ELEŞTİRİ TUTKUSU, ‘BEŞ KARDEŞ’İN SONU MU OLDU?
Geçtiğimiz sezona ortadan dalış yapan ‘Beş Kardeş’ için ilk tespitim, ses getirmeye gücünün yetip yetmeyeceği konusunda olmuştu. Çünkü bu tarz mesajcı işlerin ve kullanılan absürt dilin Total izleyiciyi etkilemekten uzaklığını biliyordum. Dolayısıyla ekranda uzun soluklu olamayacağı yönünde kaygım vardı. Nitekim beş bölümde ‘yazın buluşmak üzere’ veda ediverdi. Sayılı gün çabuk geçti. Yaz ayını bekleyen ‘Beş Kardeş’çiler de muradına erdi. Ancak onca uğraşa ve ikinci şansa rağmen dizi yine beklenen ilgiyi göremedi.
Serkan Keskin ve birbirinden değerli oyuncuların canlandırdığı mahalle atmosferinde eski aşkla yenisi arasında gel gitlerin yaşanacağı hoş bir öykü olarak başlayan ‘Beş Kardeş’e ne yazık ki, AB grubu da yeterli oranda itibar etmedi. Hal böyle olunca da ikinci kuşağa kaydırılması kaçınılmaz oldu. Öte yandan ‘Adı Mutluluk’ ile rekabetten kurtulmayı sağlayan bu saat ötelemesinin dizinin izlenirliğini artırdığı da bir gerçek. Nitekim AB’deki sıralaması 10’unculuğa yükseldi. Ama tekrarlarını vermekten dahi imtina edenler için bu sonuç da yetersizdi tabii…
Peki, ‘Beş Kardeş’ gibi bir dizi neden yoğun ilgi görmez ve kaldırılma aşamasına gelir?
Başka yapımlardan kendini sevdiren hayli renkli oyuncu kadrosu ve inceden inceye gündeme ilişkin dokundurmaların yer aldığı kaliteli mizahı yetersiz midir izleyici için? Her zaman igüvenilirliğinden kuşku duyduğumu belirttiğim reyting ölçümlerini tüm izleyici kitlesine mal edilemeyeceği gerçeğinde… Yoksa tam da bu dokundurmaları mıdır, ‘Beş Kardeş’e yetersiz reyting aldırtıp finale yollayan sebep?
Zira gayet yumuşak bir dille başlayan dizinin Haziran’da yeniden ekrana çıkmanın ardından gelen sonuçlarla birlikte üslubunu bir hayli sertleştirdiği aşikar. Hani, zaten gidiciyim bari eteğimdeki taşları iyice boşaltayım, der gibi! Üstelik tüm iğnelemeler, siyasi güncelliğe sahip konulara dair. Neler yok ki? Seç, beğen, al…

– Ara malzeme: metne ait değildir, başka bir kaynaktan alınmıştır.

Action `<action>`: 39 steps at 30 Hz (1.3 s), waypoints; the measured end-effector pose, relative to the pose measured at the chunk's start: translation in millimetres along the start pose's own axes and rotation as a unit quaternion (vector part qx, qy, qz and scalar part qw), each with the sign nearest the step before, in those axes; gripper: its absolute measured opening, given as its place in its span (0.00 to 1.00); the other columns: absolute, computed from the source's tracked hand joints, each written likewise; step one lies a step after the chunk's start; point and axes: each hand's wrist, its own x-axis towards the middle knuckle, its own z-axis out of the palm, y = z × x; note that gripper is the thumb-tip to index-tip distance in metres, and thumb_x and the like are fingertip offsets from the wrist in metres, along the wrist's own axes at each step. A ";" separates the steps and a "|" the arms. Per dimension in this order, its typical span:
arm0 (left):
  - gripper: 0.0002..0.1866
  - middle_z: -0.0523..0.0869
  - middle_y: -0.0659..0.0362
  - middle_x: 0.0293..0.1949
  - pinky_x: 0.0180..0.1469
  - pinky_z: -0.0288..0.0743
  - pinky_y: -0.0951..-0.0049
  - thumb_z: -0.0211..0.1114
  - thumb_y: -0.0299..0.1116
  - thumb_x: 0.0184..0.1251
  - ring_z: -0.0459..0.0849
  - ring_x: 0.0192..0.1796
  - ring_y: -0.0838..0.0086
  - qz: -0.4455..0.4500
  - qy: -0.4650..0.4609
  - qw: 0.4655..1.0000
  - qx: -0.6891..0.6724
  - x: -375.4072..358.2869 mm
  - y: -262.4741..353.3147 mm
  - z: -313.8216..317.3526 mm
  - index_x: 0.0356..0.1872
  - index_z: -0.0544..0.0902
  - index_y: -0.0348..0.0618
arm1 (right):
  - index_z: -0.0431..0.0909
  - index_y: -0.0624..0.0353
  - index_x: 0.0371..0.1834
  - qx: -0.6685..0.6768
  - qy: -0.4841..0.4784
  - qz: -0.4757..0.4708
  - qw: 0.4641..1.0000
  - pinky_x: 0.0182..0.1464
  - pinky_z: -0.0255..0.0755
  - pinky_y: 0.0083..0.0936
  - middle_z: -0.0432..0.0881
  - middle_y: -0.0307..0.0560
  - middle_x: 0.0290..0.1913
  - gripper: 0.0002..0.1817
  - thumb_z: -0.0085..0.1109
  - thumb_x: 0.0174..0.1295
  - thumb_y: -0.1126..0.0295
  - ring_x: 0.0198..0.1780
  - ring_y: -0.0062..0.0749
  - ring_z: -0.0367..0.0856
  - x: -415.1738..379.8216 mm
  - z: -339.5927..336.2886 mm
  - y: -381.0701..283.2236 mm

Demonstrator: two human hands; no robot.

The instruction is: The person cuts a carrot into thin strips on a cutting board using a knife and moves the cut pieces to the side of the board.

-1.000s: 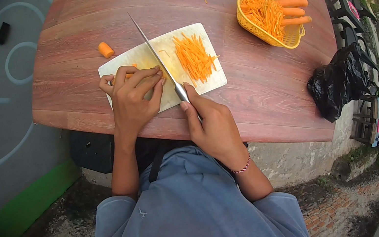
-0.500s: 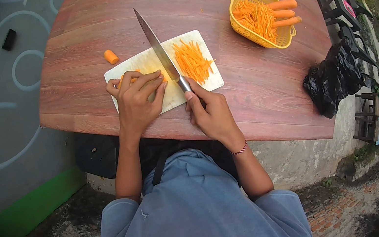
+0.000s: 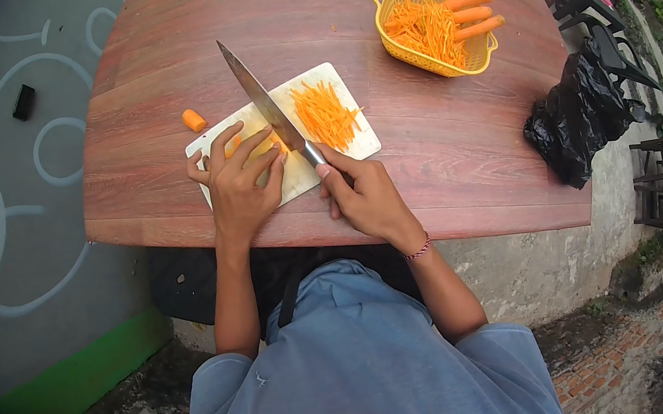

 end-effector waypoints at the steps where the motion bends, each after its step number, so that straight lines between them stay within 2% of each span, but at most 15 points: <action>1: 0.04 0.94 0.69 0.57 0.71 0.50 0.40 0.78 0.36 0.64 0.81 0.71 0.64 0.002 0.001 1.000 0.001 0.5 2.1 -1.3 0.36 0.97 0.53 | 0.74 0.61 0.81 0.001 0.001 0.001 1.000 0.30 0.77 0.23 0.83 0.41 0.29 0.25 0.54 0.84 0.65 0.24 0.20 0.82 -0.4 0.2 -1.7; 3: 0.04 0.89 0.66 0.67 0.79 0.41 0.32 0.78 0.37 0.64 0.74 0.79 0.58 -0.007 0.008 1.000 0.017 2.4 6.5 -5.1 0.36 0.97 0.53 | 0.74 0.61 0.81 0.000 0.000 -0.003 1.000 0.30 0.77 0.23 0.83 0.41 0.29 0.25 0.54 0.84 0.66 0.24 0.20 0.82 0.4 -0.4 -1.7; 7: 0.04 0.86 0.65 0.71 0.82 0.38 0.27 0.78 0.36 0.63 0.72 0.81 0.56 0.027 0.006 1.000 -0.004 1.2 -3.2 1.2 0.35 0.97 0.52 | 0.74 0.61 0.80 0.002 0.001 -0.007 1.000 0.30 0.77 0.23 0.82 0.40 0.29 0.25 0.54 0.84 0.66 0.24 0.20 0.82 2.2 -0.7 4.7; 9: 0.04 0.88 0.63 0.69 0.82 0.46 0.28 0.78 0.34 0.63 0.73 0.80 0.55 0.030 0.007 0.999 -0.043 3.2 -5.6 3.1 0.36 0.97 0.50 | 0.74 0.61 0.80 0.009 0.002 -0.013 1.000 0.30 0.77 0.23 0.82 0.40 0.29 0.25 0.54 0.84 0.65 0.24 0.20 0.82 3.8 -0.6 6.4; 13: 0.04 0.90 0.62 0.64 0.81 0.52 0.30 0.79 0.33 0.62 0.75 0.78 0.55 0.025 0.001 0.999 -0.037 -0.6 -3.1 3.0 0.36 0.97 0.49 | 0.74 0.65 0.79 0.014 0.000 -0.021 1.000 0.30 0.78 0.24 0.82 0.41 0.29 0.26 0.54 0.84 0.65 0.24 0.21 0.82 0.1 -0.8 0.8; 15: 0.04 0.92 0.62 0.57 0.80 0.54 0.31 0.79 0.32 0.61 0.80 0.72 0.57 0.031 0.015 0.999 -0.037 2.3 -3.2 1.5 0.36 0.96 0.48 | 0.74 0.66 0.79 0.014 0.002 -0.024 1.000 0.30 0.78 0.24 0.82 0.41 0.29 0.26 0.54 0.84 0.65 0.24 0.21 0.82 -0.4 -0.1 0.9; 17: 0.04 0.92 0.63 0.53 0.79 0.56 0.33 0.79 0.32 0.61 0.81 0.68 0.58 0.032 0.013 0.999 -0.039 2.1 -3.4 0.6 0.36 0.96 0.47 | 0.74 0.67 0.79 0.013 0.004 -0.029 0.999 0.30 0.78 0.24 0.82 0.41 0.29 0.26 0.54 0.84 0.65 0.24 0.21 0.82 0.3 0.1 1.8; 19: 0.04 0.93 0.64 0.50 0.77 0.59 0.34 0.79 0.32 0.60 0.83 0.65 0.60 0.036 0.010 0.998 -0.042 4.2 -4.6 0.8 0.35 0.95 0.47 | 0.75 0.61 0.80 -0.001 0.002 -0.025 1.000 0.30 0.76 0.20 0.82 0.38 0.31 0.25 0.51 0.85 0.65 0.25 0.18 0.81 2.0 0.0 4.5; 21: 0.04 0.92 0.66 0.45 0.75 0.61 0.37 0.80 0.31 0.60 0.84 0.60 0.62 0.042 0.021 0.998 -0.044 4.3 -4.4 1.6 0.35 0.95 0.46 | 0.75 0.60 0.80 -0.001 -0.001 -0.027 1.000 0.30 0.76 0.20 0.82 0.38 0.31 0.25 0.51 0.85 0.65 0.24 0.18 0.81 1.3 -0.9 3.0; 35: 0.05 0.94 0.65 0.43 0.75 0.61 0.37 0.80 0.31 0.60 0.86 0.56 0.65 0.022 0.014 0.998 -0.055 5.6 -6.4 1.7 0.37 0.95 0.46 | 0.74 0.58 0.81 0.003 -0.013 -0.016 1.000 0.30 0.77 0.20 0.82 0.38 0.32 0.25 0.50 0.86 0.65 0.25 0.19 0.82 5.3 -0.2 1.9; 37: 0.05 0.94 0.65 0.43 0.75 0.61 0.37 0.80 0.31 0.60 0.86 0.55 0.65 0.015 0.012 0.998 -0.058 5.0 -5.7 2.0 0.37 0.95 0.46 | 0.74 0.63 0.80 0.012 -0.004 -0.023 1.000 0.31 0.78 0.24 0.82 0.42 0.29 0.25 0.52 0.84 0.66 0.24 0.22 0.83 4.7 0.2 1.7; 39: 0.05 0.94 0.65 0.43 0.76 0.61 0.37 0.80 0.31 0.61 0.86 0.54 0.66 0.014 0.013 0.998 -0.062 4.9 -5.9 1.8 0.37 0.95 0.46 | 0.74 0.63 0.80 0.018 -0.005 -0.014 1.000 0.31 0.78 0.24 0.83 0.42 0.29 0.25 0.52 0.84 0.67 0.24 0.22 0.83 5.1 0.0 2.4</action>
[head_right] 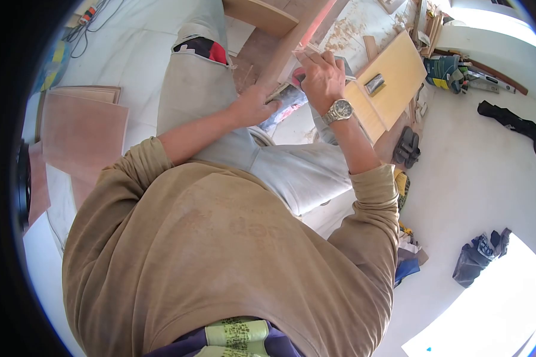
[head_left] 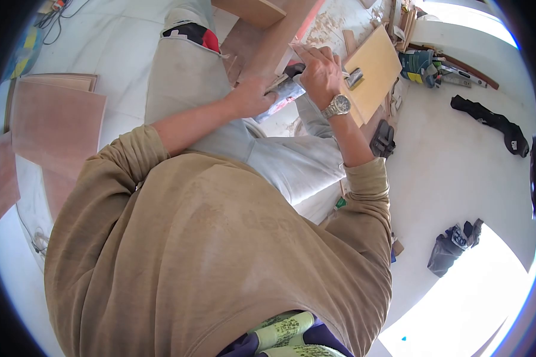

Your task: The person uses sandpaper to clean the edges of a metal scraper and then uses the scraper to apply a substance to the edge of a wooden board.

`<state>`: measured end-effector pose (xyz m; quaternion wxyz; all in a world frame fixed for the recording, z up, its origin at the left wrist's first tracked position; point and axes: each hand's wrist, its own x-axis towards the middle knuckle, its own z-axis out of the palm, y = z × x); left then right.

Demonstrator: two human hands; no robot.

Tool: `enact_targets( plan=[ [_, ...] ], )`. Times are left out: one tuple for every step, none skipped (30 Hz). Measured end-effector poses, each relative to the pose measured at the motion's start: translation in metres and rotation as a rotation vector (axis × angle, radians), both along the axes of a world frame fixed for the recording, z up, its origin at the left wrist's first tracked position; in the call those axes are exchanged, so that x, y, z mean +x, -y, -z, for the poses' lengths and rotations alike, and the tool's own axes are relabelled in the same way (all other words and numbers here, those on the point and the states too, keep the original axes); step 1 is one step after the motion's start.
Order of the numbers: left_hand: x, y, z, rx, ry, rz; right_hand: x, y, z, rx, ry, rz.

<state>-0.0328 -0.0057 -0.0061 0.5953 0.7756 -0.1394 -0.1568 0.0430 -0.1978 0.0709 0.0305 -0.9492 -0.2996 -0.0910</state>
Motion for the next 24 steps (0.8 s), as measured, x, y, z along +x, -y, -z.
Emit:
enact_targets(
  plan=[
    [-0.001, -0.001, -0.005, -0.018, -0.011, -0.006, 0.004, 0.002, -0.001, 0.003, 0.017, 0.016],
    [-0.002, -0.001, -0.008, -0.036, -0.022, -0.012, 0.012, 0.004, -0.002, 0.006, 0.035, 0.031],
    [-0.002, 0.0, -0.008, -0.038, -0.02, -0.005, 0.022, 0.007, -0.002, 0.009, 0.054, 0.045],
    [-0.002, -0.001, -0.009, -0.04, -0.015, -0.003, 0.034, 0.006, -0.004, 0.012, 0.072, 0.076],
    [-0.001, -0.001, -0.009, -0.04, -0.011, -0.003, 0.047, 0.01, 0.001, -0.001, 0.121, 0.074],
    [-0.001, -0.002, -0.009, -0.016, -0.006, 0.005, 0.061, 0.015, 0.007, -0.013, 0.17, 0.069],
    [-0.001, -0.002, -0.008, 0.007, 0.0, 0.009, 0.071, 0.017, 0.011, -0.023, 0.22, 0.062],
    [-0.001, -0.002, -0.007, 0.031, 0.004, 0.012, 0.077, 0.019, 0.016, -0.041, 0.215, 0.069],
    [-0.001, -0.002, -0.006, 0.017, 0.01, 0.012, 0.075, 0.017, 0.017, -0.046, 0.188, 0.059],
    [0.0, -0.002, -0.005, 0.002, 0.016, 0.01, 0.068, 0.013, 0.015, -0.054, 0.161, 0.048],
    [0.0, -0.002, -0.004, -0.014, 0.02, 0.011, 0.06, 0.01, 0.014, -0.062, 0.132, 0.037],
    [-0.001, -0.001, -0.002, -0.013, 0.015, -0.003, 0.053, 0.008, 0.013, -0.027, 0.137, -0.015],
    [-0.002, 0.0, 0.0, -0.012, 0.01, -0.014, 0.046, 0.007, 0.011, -0.018, 0.106, -0.028],
    [-0.002, 0.002, 0.001, -0.011, 0.007, -0.023, 0.041, 0.007, 0.009, -0.009, 0.076, -0.037],
    [-0.002, 0.002, 0.001, -0.008, 0.022, -0.024, 0.038, 0.007, 0.008, 0.0, 0.047, -0.044],
    [-0.002, 0.001, 0.002, -0.005, 0.037, -0.024, 0.042, 0.008, 0.006, 0.005, 0.058, -0.031],
    [-0.002, 0.002, 0.003, -0.002, 0.049, -0.02, 0.049, 0.009, 0.002, 0.008, 0.067, -0.013],
    [-0.003, 0.002, 0.001, -0.011, 0.028, -0.009, 0.056, 0.013, 0.0, 0.013, 0.072, 0.005],
    [-0.003, 0.0, -0.003, -0.017, 0.007, 0.001, 0.064, 0.016, 0.003, -0.008, 0.108, 0.051],
    [-0.002, -0.001, -0.005, -0.021, -0.012, 0.007, 0.077, 0.019, 0.008, -0.026, 0.146, 0.094],
    [-0.002, 0.0, -0.001, -0.02, 0.002, -0.004, 0.087, 0.021, 0.01, -0.044, 0.185, 0.134],
    [-0.003, 0.001, 0.002, -0.019, 0.016, -0.017, 0.092, 0.024, 0.013, -0.078, 0.172, 0.161],
    [-0.002, 0.002, 0.005, -0.02, 0.031, -0.032, 0.091, 0.026, 0.018, -0.061, 0.152, 0.146],
    [-0.002, 0.001, 0.004, -0.02, 0.028, -0.033, 0.087, 0.026, 0.02, -0.047, 0.131, 0.128]
  ],
)
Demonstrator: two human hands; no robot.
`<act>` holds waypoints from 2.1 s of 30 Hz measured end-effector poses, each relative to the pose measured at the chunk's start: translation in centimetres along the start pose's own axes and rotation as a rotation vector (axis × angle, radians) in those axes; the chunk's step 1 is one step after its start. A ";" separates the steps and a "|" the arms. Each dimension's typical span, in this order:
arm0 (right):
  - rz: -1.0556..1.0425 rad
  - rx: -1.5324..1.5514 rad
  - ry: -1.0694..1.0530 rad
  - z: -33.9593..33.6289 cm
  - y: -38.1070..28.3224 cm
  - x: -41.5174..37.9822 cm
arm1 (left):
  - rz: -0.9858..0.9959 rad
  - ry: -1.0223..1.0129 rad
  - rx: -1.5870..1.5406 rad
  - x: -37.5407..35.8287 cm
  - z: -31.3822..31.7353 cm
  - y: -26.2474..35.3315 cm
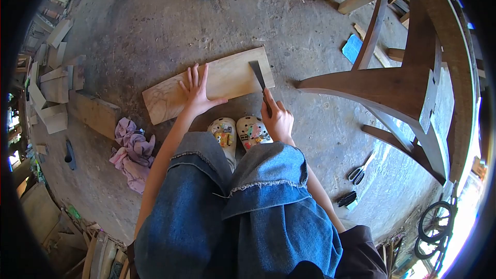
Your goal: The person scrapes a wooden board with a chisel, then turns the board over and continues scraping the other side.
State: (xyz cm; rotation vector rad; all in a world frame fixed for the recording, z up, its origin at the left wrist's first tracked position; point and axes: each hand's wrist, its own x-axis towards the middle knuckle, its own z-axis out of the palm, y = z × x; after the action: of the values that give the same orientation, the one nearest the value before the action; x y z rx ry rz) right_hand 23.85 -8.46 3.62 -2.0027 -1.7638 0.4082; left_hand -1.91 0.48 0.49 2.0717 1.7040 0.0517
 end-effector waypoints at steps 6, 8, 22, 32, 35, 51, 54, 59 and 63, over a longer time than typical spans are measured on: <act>-0.023 0.009 0.054 0.4 0.1 0.2 | 0.004 -0.004 0.011 0.2 -0.3 -0.1; -0.036 -0.010 0.057 0.6 0.2 0.1 | -0.001 0.002 0.011 0.1 0.0 -0.3; -0.043 -0.041 0.045 0.6 0.5 0.0 | -0.007 -0.047 0.049 0.3 -0.9 -0.3; -0.029 -0.042 0.045 1.1 0.1 0.6 | -0.020 0.000 0.016 0.3 -0.3 -0.5; -0.030 -0.015 0.062 0.5 0.7 -1.2 | -0.004 0.002 0.017 -0.6 -0.2 -0.2; 0.051 -0.039 -0.013 -1.2 1.4 -6.3 | -0.013 0.021 -0.125 -2.1 1.4 0.7; 0.007 -0.081 0.050 -0.7 1.7 -4.9 | -0.011 -0.004 -0.102 -2.1 1.4 1.0; 0.006 -0.119 -0.034 -1.1 2.3 -5.6 | -0.009 -0.031 -0.108 -2.0 1.0 1.1; 0.024 -0.059 -0.026 -1.5 2.4 -6.1 | -0.020 -0.042 -0.093 -2.1 0.9 1.1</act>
State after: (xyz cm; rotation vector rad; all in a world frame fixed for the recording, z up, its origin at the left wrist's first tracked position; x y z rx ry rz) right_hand 25.76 -14.85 3.28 -2.0700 -1.7884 0.3954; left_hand -1.07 -1.95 0.61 1.9741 1.6659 0.0796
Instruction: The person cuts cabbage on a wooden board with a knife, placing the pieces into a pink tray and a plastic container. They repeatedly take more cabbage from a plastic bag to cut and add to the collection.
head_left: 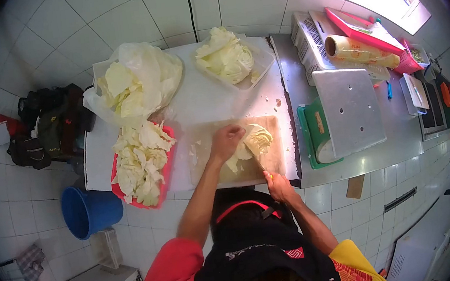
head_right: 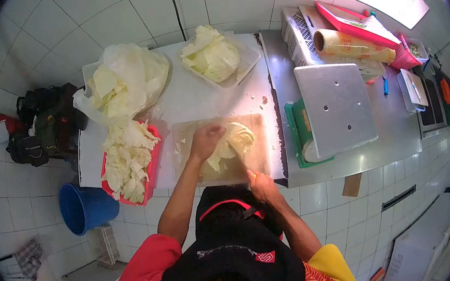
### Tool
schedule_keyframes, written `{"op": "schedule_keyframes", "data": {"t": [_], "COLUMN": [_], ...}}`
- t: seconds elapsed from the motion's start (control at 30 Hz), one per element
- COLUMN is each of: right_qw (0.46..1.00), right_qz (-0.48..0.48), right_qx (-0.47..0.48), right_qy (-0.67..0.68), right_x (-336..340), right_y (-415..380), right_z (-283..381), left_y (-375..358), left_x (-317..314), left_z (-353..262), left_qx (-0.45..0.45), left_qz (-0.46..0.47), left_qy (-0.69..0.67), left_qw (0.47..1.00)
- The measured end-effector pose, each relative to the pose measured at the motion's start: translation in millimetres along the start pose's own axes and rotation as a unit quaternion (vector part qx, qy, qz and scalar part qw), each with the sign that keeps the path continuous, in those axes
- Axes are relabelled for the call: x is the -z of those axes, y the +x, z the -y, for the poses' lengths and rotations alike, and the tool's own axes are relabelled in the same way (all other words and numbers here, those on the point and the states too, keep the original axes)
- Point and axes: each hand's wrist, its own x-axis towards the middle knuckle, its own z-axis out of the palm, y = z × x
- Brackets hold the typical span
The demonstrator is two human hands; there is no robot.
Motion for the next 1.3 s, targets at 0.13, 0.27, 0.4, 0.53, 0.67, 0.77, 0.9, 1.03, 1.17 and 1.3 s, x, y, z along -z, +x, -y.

Nazım’ın ‘Benim kardeşim suçsuz yere hapishanelere girecek ve oruç tutmaya çalışacak, Allah onun orucunu kabul etmeyecek de bu hırsızların orucunu mu kabul edecek?’ türünden diyaloglarla harama el uzatanlara taş vurması… Turgut’un ‘Kitapta ihtiyacından fazlasını biriktirme, yığma diyor’ şeklinde özetleyeceğimiz sözleriyle açgözlülüğe mim koyması… Aziz’in sandık dolusu para taşıtan patronuna yönelik ‘Kara para mı, daha iğrenci ak para mı’ eleştirisi… Bahçesine girenleri kovalayan Mukadder’in evdekileri zor tuttuğunu söylemesine karşılık Nazım’ın ‘zor tutulan evdekiler’ konusunda yüzde isteyerek ‘Belki evdekilerin bir kısmı bizle aynı görüştedir, baskıdan dolayı seslerini çıkaramıyorlardır’ demesi… Ayakkabı kutularında para iması… Nazım’ın ‘Halkın Öfkesi’ gazetesi üstünden yapılan gazeteye dava açma, medyada cirit atan işbirlikçi türü laf sokmalar…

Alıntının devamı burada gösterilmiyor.